“Gentlemen, we have run out of money. Now we must think.” Winston Churchill said that. Or maybe it was the Nobel-winning physicist Ernest Rutherford. Whatever its provenance, the quip provides a good starting point for discussing the future of American military spending. The U.S. has not, of course, “run out of money” for troops and tanks. Instead, President Obama and Congress have decided that in light of yawning deficits and the end of twin decade-long wars, the nation needs to spend smarter. The administration earlier this year laid out a deficit-conscious defense strategy. It included a $525 billion budget request for fiscal 2013, excluding war costs. The plan trimmed the Defense Department’s projected spending increases over the next decade by $487 billion.
Slowing the rate of growth of military spending is not the same as cutting it. The Obama plan, which Republicans in Congress agreed to, provides for future year spending increases of 1.7 percent in 2014 and 2.2 percent in 2015. Travis Sharp of the Center for a New American Security has crunched the bigger numbers: For the period from 2013 to 2022, Obama would allocate a total of $5.75 trillion to defense. The president spelled out a sensible, if vague, three-part strategy that presumably he’ll now pursue in his second term:
• Maintain superiority. Traditionally, civilian and military leaders have boasted of being able to win two major regional conflicts (MRCs) simultaneously. Military wonks, though, “have long debated whether this standard was anything more than a figment of DoD’s imagination used to justify large defense budgets,” Sharp writes in a new paper published in the Journal of International Affairs. “The wars in Iraq and Afghanistan have intensified these doubts.” Obama’s plan doesn’t abandon the two-MRC standard, but it revises it to “win-spoil.” That means having the ability to win one comprehensive campaign while spoiling a second adversary’s ambitions with a more-tailored intervention, such as the overthrow of Libya’s Muammar Qaddafi. This allows the slimming of ground forces such as those needed to fight simultaneously in Iraq and Afghanistan. For the Army, the Obama plan would reduce active-duty troops from 562,000 to 490,000, approximating pre-Sept. 11 head counts. Some of these reductions are possible because of technology, such as the use of unmanned drones for battlefield surveillance.
• Pivot to Asia. While the U.S. has obsessed about the Middle East, China has modernized its military and expanded its ambition to dominate economically vital sea lanes. In response, Obama has begun to shift naval and other resources to the Asia-Pacific theater with the goal of maintaining a balance of power and preventing the Chinese from cowing allies such as Japan, South Korea, Australia, and Singapore.
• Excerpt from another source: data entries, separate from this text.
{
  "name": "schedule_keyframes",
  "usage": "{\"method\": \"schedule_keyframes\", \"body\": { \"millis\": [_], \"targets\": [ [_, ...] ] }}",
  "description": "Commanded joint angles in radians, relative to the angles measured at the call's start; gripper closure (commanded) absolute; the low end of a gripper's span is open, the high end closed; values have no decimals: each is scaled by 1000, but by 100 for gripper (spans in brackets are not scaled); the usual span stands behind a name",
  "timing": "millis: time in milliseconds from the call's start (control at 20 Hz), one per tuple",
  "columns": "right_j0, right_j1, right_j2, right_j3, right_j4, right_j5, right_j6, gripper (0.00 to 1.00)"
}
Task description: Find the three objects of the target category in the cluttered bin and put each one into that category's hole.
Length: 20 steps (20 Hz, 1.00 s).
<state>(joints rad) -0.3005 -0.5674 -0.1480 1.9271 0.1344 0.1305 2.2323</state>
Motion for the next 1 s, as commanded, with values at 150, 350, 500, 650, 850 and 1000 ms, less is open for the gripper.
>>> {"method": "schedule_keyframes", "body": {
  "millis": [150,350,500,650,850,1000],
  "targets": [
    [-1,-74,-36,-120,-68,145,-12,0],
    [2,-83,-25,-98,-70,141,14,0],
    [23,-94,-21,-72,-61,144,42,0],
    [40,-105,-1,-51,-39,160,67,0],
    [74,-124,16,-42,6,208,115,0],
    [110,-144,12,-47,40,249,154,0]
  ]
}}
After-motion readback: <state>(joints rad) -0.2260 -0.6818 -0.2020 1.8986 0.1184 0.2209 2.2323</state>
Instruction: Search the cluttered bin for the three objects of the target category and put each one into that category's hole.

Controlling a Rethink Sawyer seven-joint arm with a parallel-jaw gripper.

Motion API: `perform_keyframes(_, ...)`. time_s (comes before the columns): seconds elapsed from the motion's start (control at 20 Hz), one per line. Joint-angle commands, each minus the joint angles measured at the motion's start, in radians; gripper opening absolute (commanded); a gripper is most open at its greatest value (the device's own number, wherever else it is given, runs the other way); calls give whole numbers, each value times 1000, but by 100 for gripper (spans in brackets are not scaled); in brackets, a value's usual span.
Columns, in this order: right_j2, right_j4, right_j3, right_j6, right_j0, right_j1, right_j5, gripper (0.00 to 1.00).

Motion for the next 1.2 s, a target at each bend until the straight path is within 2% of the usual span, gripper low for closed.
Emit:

The Pentagon has announced plans to bolster weapon systems aimed at denying China (and Iran) the ability to block U.S. access to their regions. These include new attack submarines, improved missile defenses, and cyberweapons.
• Scale back in Europe. Without abandoning NATO allies, the U.S. has an opportunity to economize in the absence of the threat of a Russian invasion. To strengthen partnerships with allies not only in Europe but also in the Middle East, Africa, and Latin America, the U.S. increasingly will rely on joint training exercises and special operations. The idea is to stay engaged in a more flexible way.
Here’s the catch: Obama can’t simply march ahead with this plan unless he and Congress undo the across-the-board “sequestration” set to take effect automatically in January. Those cuts would roughly double the Obama reductions for the next decade. Assuming Washington does pull back from the fiscal cliff, there’s another hazard: The many lawmakers who have military contractors or bases in their districts will fight to unravel the military budget deal the previous Congress struck with Obama.
Even some of the president’s political allies are readying for that battle. United Autoworkers President Bob King released an open letter the day before the election, warning that proposed cuts to the M1 Abrams tank program “would result in the loss of thousands of good-paying manufacturing jobs across the United States.” On the Republican side, House Armed Services Committee Chairman Buck McKeon (Calif.) and Senators Lindsey Graham (S.C.) and John McCain (Ariz.) have signaled for months that they plan to resist any attempt to take a big chunk out of the Pentagon budget.
The coming arguments about how much to put in the Pentagon’s pocketbook obscure more difficult, and potentially costly, strategic questions that don’t have a simple line in the budget. If partners in Europe and Asia won’t step up to new challenges, the burdens on a cash-strapped U.S. will grow. Spending alone will not defuse the threatening impulses of Iran or North Korea. In other words, now we must think
The bottom line: Obama’s plan to reduce projected defense spending by $487 billion over the next decade will face challenges even from Democrats.